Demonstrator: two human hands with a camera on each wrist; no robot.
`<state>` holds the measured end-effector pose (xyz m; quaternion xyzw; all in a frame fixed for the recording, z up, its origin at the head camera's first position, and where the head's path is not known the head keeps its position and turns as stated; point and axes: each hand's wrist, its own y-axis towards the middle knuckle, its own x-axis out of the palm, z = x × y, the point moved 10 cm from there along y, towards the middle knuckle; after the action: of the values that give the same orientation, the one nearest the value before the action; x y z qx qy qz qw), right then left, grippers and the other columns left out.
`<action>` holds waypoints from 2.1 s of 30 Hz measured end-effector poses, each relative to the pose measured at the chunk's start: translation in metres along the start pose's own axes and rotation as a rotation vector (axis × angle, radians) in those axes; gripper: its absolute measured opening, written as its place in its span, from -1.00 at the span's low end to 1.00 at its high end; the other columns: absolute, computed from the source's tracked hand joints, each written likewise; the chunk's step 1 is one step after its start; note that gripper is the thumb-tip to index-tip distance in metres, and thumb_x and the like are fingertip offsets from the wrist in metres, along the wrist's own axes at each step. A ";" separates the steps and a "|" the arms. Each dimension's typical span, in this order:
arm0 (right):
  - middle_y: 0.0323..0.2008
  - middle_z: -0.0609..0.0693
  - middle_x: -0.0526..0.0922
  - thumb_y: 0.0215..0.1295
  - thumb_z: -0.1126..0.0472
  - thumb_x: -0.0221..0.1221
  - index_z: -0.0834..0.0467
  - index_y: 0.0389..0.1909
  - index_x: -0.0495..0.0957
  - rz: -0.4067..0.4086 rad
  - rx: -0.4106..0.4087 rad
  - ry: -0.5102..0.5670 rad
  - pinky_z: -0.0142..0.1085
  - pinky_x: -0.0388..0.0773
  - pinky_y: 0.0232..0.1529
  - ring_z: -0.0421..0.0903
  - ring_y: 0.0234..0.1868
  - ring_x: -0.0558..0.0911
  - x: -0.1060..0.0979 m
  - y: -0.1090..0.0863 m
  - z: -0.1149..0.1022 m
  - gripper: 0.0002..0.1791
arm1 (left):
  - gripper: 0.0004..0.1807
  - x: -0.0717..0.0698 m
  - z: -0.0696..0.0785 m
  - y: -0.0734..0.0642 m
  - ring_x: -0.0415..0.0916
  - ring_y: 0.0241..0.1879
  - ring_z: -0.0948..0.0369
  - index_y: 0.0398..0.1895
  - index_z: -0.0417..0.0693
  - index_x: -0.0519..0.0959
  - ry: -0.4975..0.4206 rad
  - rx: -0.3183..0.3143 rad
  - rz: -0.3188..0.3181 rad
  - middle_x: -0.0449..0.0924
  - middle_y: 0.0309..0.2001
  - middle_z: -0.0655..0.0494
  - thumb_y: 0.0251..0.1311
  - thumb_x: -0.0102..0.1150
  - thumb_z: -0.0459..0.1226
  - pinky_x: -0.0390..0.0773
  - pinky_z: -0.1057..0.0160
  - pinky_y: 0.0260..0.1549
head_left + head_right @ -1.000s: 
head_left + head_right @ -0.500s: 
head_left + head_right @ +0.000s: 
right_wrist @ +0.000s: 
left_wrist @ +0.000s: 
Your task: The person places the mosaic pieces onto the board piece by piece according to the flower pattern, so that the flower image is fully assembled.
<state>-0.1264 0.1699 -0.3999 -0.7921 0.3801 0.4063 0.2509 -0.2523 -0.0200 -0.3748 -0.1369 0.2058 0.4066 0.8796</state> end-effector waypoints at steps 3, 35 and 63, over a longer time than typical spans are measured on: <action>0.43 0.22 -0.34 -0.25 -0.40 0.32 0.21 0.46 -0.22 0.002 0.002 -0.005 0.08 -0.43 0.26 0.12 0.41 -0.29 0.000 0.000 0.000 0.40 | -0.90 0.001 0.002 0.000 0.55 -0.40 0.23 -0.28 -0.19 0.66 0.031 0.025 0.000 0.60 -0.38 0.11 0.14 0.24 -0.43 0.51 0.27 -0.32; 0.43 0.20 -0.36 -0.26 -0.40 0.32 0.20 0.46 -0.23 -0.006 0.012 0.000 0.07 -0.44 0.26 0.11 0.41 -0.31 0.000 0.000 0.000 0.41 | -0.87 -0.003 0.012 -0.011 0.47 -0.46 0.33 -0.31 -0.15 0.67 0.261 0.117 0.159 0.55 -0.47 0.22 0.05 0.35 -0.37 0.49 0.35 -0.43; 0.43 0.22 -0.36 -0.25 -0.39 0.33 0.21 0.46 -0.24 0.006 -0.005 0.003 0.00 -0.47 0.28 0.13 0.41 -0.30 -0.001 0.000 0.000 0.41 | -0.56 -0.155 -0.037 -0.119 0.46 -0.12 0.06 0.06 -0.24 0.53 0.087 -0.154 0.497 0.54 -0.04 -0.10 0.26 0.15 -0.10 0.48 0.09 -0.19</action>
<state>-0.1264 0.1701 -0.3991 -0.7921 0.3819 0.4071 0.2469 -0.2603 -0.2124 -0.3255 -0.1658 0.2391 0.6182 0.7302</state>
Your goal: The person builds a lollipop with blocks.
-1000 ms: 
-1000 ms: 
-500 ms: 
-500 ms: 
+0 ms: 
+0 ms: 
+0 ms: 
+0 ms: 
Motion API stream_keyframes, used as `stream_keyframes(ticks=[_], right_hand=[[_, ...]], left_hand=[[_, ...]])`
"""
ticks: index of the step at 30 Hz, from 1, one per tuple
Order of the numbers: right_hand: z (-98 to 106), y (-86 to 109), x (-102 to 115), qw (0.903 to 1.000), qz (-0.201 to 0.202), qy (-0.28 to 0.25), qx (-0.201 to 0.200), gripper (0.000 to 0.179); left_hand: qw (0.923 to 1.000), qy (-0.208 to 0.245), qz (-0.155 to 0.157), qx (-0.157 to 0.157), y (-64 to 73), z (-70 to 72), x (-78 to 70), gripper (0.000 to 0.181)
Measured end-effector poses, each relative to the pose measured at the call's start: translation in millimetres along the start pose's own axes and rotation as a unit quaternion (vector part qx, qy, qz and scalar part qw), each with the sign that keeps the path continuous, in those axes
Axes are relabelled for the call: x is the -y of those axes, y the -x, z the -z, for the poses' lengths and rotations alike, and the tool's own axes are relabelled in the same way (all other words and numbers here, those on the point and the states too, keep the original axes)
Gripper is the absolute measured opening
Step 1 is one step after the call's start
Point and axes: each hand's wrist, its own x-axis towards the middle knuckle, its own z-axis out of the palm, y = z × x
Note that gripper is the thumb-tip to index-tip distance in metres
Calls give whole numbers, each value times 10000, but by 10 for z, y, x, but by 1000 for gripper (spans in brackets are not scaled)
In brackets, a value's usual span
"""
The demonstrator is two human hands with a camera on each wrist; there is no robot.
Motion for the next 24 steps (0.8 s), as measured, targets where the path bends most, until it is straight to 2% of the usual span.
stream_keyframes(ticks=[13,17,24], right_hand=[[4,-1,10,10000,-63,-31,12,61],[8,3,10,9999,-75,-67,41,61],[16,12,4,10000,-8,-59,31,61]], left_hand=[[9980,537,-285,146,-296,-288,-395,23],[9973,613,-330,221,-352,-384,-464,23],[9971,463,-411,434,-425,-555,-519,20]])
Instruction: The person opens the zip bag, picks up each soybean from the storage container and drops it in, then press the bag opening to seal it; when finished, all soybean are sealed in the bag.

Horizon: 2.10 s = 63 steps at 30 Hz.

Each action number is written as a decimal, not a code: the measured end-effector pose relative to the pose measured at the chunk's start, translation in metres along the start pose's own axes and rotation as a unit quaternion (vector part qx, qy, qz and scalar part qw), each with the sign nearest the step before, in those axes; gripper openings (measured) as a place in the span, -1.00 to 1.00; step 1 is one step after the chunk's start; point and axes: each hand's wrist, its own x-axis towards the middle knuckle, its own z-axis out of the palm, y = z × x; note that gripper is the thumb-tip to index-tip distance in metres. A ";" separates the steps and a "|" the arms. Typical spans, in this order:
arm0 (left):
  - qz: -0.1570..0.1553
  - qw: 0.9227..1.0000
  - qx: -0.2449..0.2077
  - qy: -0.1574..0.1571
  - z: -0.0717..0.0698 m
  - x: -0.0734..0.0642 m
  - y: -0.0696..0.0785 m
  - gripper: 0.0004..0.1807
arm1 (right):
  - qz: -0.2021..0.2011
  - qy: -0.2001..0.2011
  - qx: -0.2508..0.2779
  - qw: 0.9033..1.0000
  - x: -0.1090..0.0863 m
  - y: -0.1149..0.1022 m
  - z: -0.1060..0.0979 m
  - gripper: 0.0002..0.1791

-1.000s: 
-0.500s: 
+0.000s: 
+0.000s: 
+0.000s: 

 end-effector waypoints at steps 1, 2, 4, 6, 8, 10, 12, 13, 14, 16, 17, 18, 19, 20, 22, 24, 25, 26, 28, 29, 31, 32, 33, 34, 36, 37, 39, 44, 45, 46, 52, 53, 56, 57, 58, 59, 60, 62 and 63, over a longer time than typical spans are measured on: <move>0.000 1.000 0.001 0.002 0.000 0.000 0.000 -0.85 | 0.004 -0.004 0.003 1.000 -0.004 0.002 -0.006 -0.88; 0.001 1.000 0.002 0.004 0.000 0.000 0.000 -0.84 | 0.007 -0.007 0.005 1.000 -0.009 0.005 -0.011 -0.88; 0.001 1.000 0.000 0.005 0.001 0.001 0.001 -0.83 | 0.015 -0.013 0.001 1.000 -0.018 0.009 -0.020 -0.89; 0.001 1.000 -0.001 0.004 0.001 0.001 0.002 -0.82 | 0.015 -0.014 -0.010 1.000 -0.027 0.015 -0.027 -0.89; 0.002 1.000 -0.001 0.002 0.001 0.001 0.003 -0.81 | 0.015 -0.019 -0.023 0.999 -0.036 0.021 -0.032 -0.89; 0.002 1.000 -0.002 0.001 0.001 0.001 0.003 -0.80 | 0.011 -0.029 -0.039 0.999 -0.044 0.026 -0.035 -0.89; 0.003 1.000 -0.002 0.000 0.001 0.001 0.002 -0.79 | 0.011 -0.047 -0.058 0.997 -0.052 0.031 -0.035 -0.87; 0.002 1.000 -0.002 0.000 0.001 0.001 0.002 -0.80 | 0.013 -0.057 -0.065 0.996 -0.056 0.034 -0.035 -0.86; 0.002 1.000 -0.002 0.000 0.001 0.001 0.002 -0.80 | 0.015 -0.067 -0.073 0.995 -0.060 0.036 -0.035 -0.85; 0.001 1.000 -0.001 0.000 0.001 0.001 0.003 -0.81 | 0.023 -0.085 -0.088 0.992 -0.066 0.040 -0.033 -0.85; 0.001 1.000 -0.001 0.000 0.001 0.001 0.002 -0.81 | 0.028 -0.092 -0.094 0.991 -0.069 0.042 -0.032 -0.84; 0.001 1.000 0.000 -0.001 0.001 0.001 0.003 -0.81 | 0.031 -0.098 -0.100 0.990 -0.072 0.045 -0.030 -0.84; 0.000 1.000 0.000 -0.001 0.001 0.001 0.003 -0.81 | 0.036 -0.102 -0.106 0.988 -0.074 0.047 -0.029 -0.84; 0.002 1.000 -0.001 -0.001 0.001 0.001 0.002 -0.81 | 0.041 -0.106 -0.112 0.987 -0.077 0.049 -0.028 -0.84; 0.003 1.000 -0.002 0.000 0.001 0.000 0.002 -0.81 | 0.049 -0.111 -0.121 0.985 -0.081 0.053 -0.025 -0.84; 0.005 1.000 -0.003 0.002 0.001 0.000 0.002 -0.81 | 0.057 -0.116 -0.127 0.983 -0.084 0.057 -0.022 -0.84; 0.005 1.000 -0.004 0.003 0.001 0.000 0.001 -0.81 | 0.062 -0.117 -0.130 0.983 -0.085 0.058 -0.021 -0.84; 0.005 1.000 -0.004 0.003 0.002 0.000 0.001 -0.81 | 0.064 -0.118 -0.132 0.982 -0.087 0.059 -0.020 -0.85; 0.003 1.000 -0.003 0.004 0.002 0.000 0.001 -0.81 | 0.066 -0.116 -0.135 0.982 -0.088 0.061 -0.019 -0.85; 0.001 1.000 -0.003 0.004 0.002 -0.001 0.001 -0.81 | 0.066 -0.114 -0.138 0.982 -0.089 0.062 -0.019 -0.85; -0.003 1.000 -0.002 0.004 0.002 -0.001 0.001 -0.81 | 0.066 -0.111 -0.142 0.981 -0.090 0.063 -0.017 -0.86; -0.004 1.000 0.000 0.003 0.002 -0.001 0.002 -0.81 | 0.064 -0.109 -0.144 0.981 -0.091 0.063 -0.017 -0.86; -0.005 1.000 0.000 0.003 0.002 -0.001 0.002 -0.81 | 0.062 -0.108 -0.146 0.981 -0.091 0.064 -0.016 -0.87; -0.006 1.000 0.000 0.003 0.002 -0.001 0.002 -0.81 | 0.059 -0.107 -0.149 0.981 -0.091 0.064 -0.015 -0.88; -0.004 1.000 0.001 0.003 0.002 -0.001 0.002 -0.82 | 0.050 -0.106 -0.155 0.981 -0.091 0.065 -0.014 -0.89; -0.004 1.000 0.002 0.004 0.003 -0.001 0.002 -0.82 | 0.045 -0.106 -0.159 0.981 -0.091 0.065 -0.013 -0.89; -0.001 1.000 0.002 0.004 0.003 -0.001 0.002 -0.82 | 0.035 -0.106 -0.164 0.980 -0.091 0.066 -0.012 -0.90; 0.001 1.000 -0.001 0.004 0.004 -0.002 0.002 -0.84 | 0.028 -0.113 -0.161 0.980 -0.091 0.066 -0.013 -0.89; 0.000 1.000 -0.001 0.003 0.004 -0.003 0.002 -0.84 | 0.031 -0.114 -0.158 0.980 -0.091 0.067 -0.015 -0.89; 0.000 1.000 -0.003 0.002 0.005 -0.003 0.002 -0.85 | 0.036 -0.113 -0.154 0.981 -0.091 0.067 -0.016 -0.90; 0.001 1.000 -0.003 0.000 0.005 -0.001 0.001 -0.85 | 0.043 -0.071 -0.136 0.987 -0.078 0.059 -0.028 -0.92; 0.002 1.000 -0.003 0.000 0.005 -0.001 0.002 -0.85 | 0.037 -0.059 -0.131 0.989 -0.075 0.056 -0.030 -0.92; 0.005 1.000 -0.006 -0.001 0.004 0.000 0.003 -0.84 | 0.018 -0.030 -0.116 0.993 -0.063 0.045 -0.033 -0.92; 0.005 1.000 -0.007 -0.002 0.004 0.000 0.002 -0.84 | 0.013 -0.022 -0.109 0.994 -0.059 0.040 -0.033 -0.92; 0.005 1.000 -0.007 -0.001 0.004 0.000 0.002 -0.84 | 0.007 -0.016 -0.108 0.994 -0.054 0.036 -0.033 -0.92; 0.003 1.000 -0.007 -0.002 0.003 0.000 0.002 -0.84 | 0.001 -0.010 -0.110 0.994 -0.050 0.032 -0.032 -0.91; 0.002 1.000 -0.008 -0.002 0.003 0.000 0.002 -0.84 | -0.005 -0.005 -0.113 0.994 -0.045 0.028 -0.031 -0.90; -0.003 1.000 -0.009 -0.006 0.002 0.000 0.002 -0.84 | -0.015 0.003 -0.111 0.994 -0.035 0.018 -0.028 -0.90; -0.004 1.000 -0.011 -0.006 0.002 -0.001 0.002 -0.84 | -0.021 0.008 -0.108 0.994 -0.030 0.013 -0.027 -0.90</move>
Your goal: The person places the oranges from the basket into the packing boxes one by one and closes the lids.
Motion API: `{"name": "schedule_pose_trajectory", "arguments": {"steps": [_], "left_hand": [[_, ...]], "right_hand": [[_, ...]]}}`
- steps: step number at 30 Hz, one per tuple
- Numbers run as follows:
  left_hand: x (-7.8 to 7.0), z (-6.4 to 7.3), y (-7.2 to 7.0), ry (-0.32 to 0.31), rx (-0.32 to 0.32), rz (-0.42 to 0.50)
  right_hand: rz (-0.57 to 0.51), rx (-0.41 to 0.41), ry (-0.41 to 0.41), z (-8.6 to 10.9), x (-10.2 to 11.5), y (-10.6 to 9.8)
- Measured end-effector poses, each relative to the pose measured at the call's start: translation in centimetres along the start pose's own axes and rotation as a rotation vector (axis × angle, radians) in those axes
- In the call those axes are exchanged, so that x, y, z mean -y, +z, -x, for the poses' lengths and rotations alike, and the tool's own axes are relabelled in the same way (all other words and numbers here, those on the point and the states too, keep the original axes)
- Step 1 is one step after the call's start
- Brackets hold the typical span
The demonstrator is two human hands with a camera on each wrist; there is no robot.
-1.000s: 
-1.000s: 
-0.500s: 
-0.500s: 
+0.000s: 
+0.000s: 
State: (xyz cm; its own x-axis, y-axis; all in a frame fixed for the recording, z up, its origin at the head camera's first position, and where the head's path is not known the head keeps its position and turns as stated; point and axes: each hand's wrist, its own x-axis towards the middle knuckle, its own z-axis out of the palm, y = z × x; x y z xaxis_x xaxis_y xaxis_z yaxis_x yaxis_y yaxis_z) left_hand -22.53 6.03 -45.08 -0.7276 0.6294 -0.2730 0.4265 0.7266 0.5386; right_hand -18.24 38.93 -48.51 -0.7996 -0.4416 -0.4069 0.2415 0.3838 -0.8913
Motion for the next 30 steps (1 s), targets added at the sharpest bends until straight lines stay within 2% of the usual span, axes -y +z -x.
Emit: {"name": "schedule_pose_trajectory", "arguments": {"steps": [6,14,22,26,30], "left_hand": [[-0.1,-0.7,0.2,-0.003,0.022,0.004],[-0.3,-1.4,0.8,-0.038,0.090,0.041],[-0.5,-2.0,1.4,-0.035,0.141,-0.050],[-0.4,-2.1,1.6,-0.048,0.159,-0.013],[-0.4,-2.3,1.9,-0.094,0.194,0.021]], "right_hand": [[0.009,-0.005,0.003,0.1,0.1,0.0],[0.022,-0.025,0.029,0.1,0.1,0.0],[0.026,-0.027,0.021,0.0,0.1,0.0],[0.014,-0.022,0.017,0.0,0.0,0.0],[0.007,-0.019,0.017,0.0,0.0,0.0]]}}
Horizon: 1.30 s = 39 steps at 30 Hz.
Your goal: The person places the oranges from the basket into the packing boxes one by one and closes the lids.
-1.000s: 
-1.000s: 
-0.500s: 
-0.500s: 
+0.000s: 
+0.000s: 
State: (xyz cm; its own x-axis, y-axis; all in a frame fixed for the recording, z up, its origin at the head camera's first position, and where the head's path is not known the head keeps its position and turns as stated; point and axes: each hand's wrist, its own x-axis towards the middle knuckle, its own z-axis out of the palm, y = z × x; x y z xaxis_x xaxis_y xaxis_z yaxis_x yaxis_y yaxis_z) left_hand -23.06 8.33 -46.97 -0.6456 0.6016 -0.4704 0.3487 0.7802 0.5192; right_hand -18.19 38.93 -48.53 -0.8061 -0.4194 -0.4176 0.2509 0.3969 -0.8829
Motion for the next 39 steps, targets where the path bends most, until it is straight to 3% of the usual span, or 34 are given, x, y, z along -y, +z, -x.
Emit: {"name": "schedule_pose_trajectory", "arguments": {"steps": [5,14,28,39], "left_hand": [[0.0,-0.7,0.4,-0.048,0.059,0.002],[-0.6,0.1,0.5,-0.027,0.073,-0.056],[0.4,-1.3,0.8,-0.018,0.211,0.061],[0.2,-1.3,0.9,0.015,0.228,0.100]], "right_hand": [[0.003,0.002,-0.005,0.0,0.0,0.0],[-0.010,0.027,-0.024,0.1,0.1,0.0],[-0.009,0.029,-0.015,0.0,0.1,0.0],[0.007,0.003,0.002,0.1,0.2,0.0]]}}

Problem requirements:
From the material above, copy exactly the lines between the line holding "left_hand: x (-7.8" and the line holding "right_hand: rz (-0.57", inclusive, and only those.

The completed task:
  left_hand: x (-7.8 to 7.0), z (-6.4 to 7.3), y (-7.2 to 7.0), ry (-0.32 to 0.31), rx (-0.32 to 0.32), rz (-0.42 to 0.50)
  right_hand: rz (-0.57 to 0.51), rx (-0.41 to 0.41), ry (-0.41 to 0.41), z (-8.6 to 10.9), x (-10.2 to 11.5), y (-10.6 to 9.8)

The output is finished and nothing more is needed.